_EXERCISE DIRECTIONS_
The response must restate all of the data word for word.

_DATA BLOCK_
┏━━

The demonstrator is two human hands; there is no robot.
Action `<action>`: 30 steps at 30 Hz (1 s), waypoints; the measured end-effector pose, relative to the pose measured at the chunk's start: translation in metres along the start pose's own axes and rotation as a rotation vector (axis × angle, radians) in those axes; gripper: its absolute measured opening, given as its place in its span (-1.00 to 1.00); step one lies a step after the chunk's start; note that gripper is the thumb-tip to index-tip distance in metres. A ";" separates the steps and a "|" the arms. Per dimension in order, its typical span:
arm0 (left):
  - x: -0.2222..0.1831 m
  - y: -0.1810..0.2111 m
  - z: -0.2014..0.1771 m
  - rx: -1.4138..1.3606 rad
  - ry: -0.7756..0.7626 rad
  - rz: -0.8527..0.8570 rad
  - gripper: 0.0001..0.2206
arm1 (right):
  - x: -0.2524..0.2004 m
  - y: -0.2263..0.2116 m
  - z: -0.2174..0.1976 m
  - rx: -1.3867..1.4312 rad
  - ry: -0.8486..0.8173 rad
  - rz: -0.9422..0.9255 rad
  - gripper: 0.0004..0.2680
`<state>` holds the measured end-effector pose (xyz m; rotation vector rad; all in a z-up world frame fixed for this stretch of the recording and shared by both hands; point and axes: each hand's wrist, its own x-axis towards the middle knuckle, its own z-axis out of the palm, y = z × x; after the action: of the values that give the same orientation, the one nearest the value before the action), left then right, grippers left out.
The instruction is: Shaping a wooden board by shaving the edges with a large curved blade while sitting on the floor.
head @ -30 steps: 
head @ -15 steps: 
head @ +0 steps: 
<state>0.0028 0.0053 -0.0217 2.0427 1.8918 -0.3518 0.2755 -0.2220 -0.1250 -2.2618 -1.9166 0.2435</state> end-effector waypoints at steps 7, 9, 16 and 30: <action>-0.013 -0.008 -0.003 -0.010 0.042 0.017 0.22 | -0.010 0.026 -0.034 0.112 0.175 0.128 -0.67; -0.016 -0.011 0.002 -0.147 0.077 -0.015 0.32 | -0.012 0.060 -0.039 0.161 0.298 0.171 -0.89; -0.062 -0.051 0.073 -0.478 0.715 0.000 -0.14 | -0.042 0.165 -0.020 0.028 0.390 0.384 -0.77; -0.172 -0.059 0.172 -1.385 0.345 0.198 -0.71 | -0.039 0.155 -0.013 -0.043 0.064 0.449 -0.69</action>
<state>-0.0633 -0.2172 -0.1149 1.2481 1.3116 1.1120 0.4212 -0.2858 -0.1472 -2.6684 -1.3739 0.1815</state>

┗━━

_ANSWER SPACE_
The demonstrator is two human hands; there is no robot.
Action `<action>`: 30 steps at 30 Hz (1 s), waypoints; the measured end-effector pose, relative to the pose measured at the chunk's start: translation in metres along the start pose's own axes and rotation as a rotation vector (axis × angle, radians) in those axes; gripper: its absolute measured opening, given as its place in its span (-1.00 to 1.00); step one lies a step after the chunk's start; note that gripper is the thumb-tip to index-tip distance in metres. A ";" separates the steps and a "|" the arms. Per dimension in order, its typical span:
arm0 (left):
  - x: -0.2222..0.1831 m
  - y: -0.1810..0.2111 m
  - z: -0.2014..0.1771 m
  - rx: -1.4138..1.3606 rad
  - ry: -0.7756..0.7626 rad
  - rz: -0.8527..0.8570 rad
  - gripper: 0.0001..0.2206
arm1 (right):
  - x: -0.2524..0.2004 m
  - y: -0.2263..0.2116 m
  - z: -0.2174..0.1976 m
  - rx: -1.3867..1.4312 rad
  - ry: -0.8486..0.8173 rad
  - rz: -0.9422..0.9255 rad
  - gripper: 0.0004..0.2680
`<state>` holds the measured end-effector pose (xyz m; rotation vector rad; all in a z-up world frame fixed for this stretch of the recording and shared by both hands; point and axes: each hand's wrist, its own x-axis towards the middle knuckle, its own z-axis out of the palm, y = z × x; after the action: of the values that give the same orientation, the one nearest the value before the action), left then right, grippers left out.
The instruction is: Shaping a wooden board by shaving the edges with a large curved blade while sitting on the floor.
head @ -30 steps: 
head @ -15 steps: 
head @ +0 steps: 
<state>0.0028 0.0053 -0.0217 2.0427 1.8918 -0.3518 0.2755 -0.2220 -0.1250 -2.2618 -1.9166 0.2435</state> end-effector waypoints at steps 7, 9, 16 and 30: <action>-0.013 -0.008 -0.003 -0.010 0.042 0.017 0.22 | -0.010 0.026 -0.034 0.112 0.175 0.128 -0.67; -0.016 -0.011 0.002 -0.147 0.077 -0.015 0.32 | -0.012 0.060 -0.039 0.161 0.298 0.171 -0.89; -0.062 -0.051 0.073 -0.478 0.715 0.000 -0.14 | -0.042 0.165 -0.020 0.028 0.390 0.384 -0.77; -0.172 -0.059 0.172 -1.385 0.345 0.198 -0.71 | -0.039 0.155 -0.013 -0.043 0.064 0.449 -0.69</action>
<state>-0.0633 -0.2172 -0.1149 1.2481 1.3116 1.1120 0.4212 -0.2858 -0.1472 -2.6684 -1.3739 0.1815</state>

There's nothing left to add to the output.